In this scheme, acquire real-time charge monitoring information, combine the user portrait to carry out user's charge demand analysis, specifically include:

acquiring real-time charging monitoring information, including: the charger outputs parameter information, charging equipment electric quantity information, charging time information and charging position information;

acquiring user preference images, extracting real-time charging time and place of a user through real-time charging monitoring information, and carrying out matching analysis by combining the user preference images to judge charging preference of the current time and place of the user so as to obtain charging preference judging information;

Extracting real-time electric quantity of the charging equipment through the real-time charging monitoring information, judging with a preset threshold value, and dividing the electric quantity of the equipment to be charged into different electric quantity grades to obtain electric quantity grade judging information;

acquiring characteristic information of various charging demands based on big data retrieval to form a comparison data set;

presetting demand labels, calculating the mahalanobis distance between each demand label and a comparison data set, performing correlation analysis as a correlation degree, and dividing corresponding features into corresponding demand labels according to correlation analysis results to obtain division result information;

constructing a demand analysis model based on a decision tree algorithm, constructing a training data set by dividing result information, setting the highest priority analysis weight for the electric quantity grade, and performing deep learning and training on the demand analysis model;

and inputting the electric quantity grade judgment information and the charging preference judgment information into a demand analysis module to perform demand analysis, so as to obtain demand analysis information.

In this scheme, the battery state evaluation is performed and an adaptive charging policy is formulated, which specifically includes:

acquiring charging equipment battery monitoring information, wherein the charging equipment battery monitoring information comprises: historical battery monitoring information and real-time battery monitoring information;

Extracting characteristics of historical battery monitoring information, and extracting characteristics of voltage and current, charging and discharging time, cycle times and temperature of historical charging to obtain historical battery monitoring characteristic information;

performing capacity attenuation rate analysis according to the historical battery monitoring characteristic information, drawing a capacity analysis chart through charge and discharge time characteristics, voltage characteristics and current characteristics, and calculating the actual capacity of the battery by combining an ampere-hour integration method to obtain actual capacity information;

acquiring initial capacity information of a target battery, calculating the actual capacity information and the initial capacity to obtain a capacity difference value, and calculating the ratio of the capacity difference value to the initial capacity to serve as a capacity attenuation rate to obtain capacity attenuation rate information;

performing internal resistance change analysis according to the historical battery monitoring characteristic information, calculating the internal resistance of the battery according to the charging voltage and current characteristics of the battery and combining an ohm law, and drawing an internal resistance change trend chart;

constructing a charging temperature map according to the historical battery monitoring characteristic information, calculating the average temperature of historical charging through the charging temperature map, and judging with a preset threshold value to obtain temperature analysis information;

constructing a battery condition evaluation model based on a random forest, and inputting the actual capacity information, the capacity attenuation rate information, the internal resistance change trend graph and the temperature analysis information into the battery condition evaluation model for evaluation;

Extracting features of various information input into a battery condition evaluation model, randomly selecting a plurality of features to construct a plurality of project decision trees, distributing different evaluation weights, integrating the prediction results of all the project decision trees and carrying out result regression by using an average method to obtain battery condition evaluation information;

and presetting a charging protection strategy, carrying out charging protection strategy adaptation according to the battery condition evaluation information, obtaining an adaptive charging strategy, and carrying out charging protection.
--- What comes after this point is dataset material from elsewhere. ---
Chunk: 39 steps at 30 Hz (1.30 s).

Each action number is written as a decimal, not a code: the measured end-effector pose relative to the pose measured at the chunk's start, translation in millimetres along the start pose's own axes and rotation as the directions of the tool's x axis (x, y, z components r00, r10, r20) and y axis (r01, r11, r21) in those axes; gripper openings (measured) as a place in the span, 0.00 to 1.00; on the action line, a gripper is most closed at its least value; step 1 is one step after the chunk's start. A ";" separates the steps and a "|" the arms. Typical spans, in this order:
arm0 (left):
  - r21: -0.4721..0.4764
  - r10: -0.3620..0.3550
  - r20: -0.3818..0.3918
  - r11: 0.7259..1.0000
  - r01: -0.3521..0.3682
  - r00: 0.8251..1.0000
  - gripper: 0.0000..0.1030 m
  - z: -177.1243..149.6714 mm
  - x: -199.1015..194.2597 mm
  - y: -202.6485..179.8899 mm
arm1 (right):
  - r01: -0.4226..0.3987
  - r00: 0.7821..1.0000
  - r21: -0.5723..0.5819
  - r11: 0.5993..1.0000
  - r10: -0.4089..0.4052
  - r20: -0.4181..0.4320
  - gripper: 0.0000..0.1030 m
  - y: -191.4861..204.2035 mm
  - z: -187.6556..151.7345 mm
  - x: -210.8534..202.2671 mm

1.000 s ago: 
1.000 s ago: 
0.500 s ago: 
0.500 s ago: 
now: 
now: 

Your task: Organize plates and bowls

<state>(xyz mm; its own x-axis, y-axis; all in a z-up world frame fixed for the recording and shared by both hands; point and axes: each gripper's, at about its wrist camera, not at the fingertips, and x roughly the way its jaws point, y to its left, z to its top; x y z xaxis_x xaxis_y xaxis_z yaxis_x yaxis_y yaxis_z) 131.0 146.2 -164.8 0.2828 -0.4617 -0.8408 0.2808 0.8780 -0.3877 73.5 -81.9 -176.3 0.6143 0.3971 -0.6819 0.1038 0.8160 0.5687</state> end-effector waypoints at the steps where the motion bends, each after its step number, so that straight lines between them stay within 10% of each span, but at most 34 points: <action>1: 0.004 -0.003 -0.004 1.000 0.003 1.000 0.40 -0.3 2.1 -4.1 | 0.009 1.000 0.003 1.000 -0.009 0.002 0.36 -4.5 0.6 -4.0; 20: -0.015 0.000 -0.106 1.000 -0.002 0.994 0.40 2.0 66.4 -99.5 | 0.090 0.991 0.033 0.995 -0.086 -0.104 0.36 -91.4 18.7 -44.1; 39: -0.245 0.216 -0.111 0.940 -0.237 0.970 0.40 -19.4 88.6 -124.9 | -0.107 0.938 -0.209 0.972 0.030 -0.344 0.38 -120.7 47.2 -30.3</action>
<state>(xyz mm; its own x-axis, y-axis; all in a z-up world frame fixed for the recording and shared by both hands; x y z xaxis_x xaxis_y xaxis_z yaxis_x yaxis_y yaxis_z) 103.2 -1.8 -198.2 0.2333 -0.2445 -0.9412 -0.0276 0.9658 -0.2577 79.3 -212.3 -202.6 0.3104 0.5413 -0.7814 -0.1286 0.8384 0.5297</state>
In this scheme, according to the monitoring information of battery of charging equipment carries out abnormal event and thermal runaway monitoring, carries out unusual early warning according to the testing result, specifically includes:

acquiring monitoring information of a battery of the charging equipment, and acquiring real-time battery monitoring information through the monitoring information of the battery of the charging equipment;

acquiring capacity attenuation rate information and battery service time information, and performing capacity attenuation rate analysis to obtain capacity attenuation rate analysis information;

acquiring safe charging temperature information, detecting abnormal temperature based on an abnormal value detection algorithm, calculating a difference value between the abnormal temperature and the safe charging temperature, counting abnormal times and drawing a temperature change curve to obtain abnormal temperature analysis information;

acquiring real-time charging mode information, calculating the capacity increment of the battery in unit time through real-time battery monitoring information, and calculating the ratio of the capacity increment to time to serve as the capacity increment rate to obtain charging effect analysis information;

Constructing an abnormal event monitoring model, acquiring various abnormal event incentive characteristic information based on big data retrieval, and forming a training data set to train the abnormal event monitoring model;

and inputting the capacity attenuation rate analysis information, the abnormal temperature analysis information and the charging effect analysis information into the abnormal event monitoring model for analysis to obtain abnormal event detection information, and carrying out charging abnormal early warning according to the abnormal event detection information.

In this scheme, according to the monitoring information of battery of charging equipment carries out abnormal event and thermal runaway monitoring, carries out unusual early warning according to the testing result, still includes:

acquiring different degrees of thermal runaway examples based on big data retrieval, dividing according to degrees, and extracting characteristic information of the different degrees of thermal runaway examples to form a thermal runaway comparison data set;

constructing a thermal runaway monitoring model, and inputting real-time battery monitoring information into the thermal runaway monitoring model for analysis, wherein the thermal runaway monitoring model comprises: the device comprises an equivalent circuit module, a battery thermal analysis module, a battery aging analysis module and a parameter analysis module;

calculating real-time voltage, current, SOC, surface temperature and internal resistance through the real-time battery monitoring information combined with an equivalent circuit module to obtain first analysis information, wherein the first analysis information is used as an input parameter of a battery thermal analysis module to perform battery thermal analysis;

Calculating internal resistance heat generation information of the battery through the first analysis information, calculating temperature distribution of each part inside the battery through a heat conduction equation, constructing a heat distribution diagram, and inputting the first analysis information into a battery aging analysis module to calculate capacity attenuation rate and internal resistance of the battery;

parameter identification is carried out through a parameter analysis module, a particle swarm optimization algorithm and a recursive least square method are introduced to carry out parameter identification, and various parameters obtained through calculation are optimized to obtain parameter identification information;

performing thermal runaway monitoring according to the parameter identification information, judging the parameter identification information and a preset threshold value, and detecting abnormal data according to a judging result to obtain abnormal data detection information;

performing similarity calculation on the abnormal data detection information and the thermal runaway comparison data set, and judging with a preset threshold value to obtain thermal runaway monitoring information;

and judging abnormal temperature conditions in the charging process through the thermal runaway monitoring information, carrying out thermal runaway early warning, and stopping power supply until the temperature is recovered to be normal.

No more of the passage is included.